Find the number of lines below in which the word "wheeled" appears, and write that number only.

----- DATA SHOWN -----

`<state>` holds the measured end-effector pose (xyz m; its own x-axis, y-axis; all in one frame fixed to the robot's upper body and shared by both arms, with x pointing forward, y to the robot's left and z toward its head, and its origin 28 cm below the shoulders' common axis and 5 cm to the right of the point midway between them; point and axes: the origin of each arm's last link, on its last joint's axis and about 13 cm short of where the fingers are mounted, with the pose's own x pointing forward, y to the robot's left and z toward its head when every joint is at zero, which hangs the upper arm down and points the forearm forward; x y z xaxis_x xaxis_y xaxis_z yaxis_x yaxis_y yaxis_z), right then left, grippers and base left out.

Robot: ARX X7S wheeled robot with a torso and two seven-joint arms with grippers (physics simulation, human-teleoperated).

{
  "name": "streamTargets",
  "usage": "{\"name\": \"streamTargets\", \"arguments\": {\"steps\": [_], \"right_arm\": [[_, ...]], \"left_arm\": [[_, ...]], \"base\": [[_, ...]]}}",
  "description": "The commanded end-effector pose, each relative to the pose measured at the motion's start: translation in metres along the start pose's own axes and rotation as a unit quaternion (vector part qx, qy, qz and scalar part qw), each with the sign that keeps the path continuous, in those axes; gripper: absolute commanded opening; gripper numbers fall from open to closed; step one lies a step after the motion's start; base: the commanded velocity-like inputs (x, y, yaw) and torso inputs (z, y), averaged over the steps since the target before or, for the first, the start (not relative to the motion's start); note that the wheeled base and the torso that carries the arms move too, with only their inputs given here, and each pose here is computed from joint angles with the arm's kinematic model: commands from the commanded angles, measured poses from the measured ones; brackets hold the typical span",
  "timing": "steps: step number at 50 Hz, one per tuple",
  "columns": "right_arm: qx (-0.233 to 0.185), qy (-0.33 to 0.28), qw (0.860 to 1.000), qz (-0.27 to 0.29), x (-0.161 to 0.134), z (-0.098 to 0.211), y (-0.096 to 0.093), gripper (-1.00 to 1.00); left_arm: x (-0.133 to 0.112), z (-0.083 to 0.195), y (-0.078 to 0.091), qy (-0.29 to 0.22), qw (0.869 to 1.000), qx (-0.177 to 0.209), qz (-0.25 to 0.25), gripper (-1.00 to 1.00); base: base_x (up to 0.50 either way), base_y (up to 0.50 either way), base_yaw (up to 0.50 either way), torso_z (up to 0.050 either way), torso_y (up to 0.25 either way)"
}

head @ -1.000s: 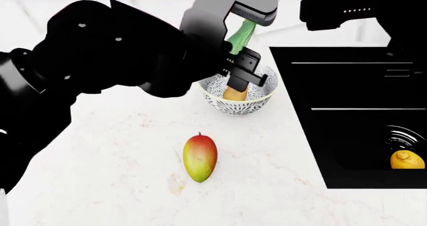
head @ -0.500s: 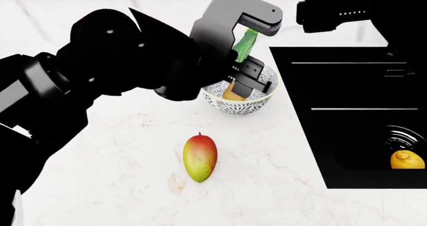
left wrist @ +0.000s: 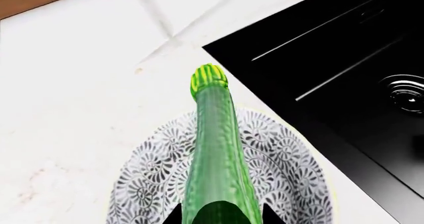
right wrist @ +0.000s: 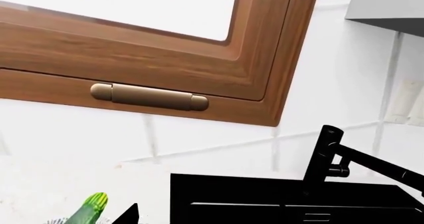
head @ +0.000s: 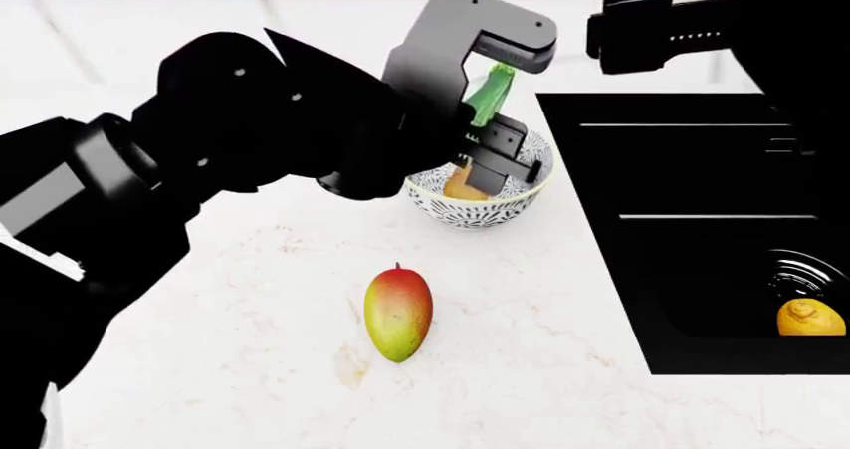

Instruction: There is a mixed pile of frozen fruits and vegetables on the counter. Locate all the frozen vegetables and place the items in a bowl on the counter. Take all the frozen fruits and defrost them in a running sink.

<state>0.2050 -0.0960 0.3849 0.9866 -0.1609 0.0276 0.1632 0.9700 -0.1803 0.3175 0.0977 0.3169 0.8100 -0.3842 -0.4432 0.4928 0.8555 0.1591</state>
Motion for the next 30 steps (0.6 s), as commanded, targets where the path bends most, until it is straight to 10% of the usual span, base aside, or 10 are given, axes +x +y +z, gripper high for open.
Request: {"name": "streamTargets", "arguments": {"steps": [1,30], "right_arm": [[-0.002,0.003,1.0,0.0,0.0016,-0.0023,0.0005,1.0],[-0.005,0.006,1.0,0.001,0.0035,-0.0043,0.0027,1.0]], "left_arm": [[0.0037,0.0008,0.0025,-0.009,1.0,-0.026,-0.003,-1.0],[0.0059,-0.0049,0.0064,0.003,0.999,-0.036,-0.004,-1.0]], "base": [[0.0,0.0,0.0,0.0,0.0],[0.0,0.0,0.0,0.0,0.0]]}}
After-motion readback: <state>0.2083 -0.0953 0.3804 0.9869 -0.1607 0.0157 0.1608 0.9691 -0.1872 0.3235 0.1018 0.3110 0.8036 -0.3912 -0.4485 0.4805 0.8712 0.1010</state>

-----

TASK RESULT
2